**What to produce**
Across the listing below, how many lines include the string "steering"? Reply with the number alone.

+++ Supplied data

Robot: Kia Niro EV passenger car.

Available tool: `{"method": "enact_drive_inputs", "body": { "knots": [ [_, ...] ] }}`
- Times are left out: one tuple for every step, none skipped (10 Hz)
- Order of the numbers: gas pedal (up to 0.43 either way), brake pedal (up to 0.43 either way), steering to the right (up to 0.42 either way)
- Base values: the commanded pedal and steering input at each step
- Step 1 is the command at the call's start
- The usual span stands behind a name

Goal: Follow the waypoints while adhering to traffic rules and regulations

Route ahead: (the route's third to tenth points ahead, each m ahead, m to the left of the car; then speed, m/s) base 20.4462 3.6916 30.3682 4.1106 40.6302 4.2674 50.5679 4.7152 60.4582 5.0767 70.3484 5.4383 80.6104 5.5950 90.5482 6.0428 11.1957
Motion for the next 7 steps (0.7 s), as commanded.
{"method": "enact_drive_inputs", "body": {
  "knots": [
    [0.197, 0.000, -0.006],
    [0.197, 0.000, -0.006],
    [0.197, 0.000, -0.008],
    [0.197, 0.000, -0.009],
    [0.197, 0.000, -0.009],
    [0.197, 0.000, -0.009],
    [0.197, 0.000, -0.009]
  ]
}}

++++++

**Reply to the task**
2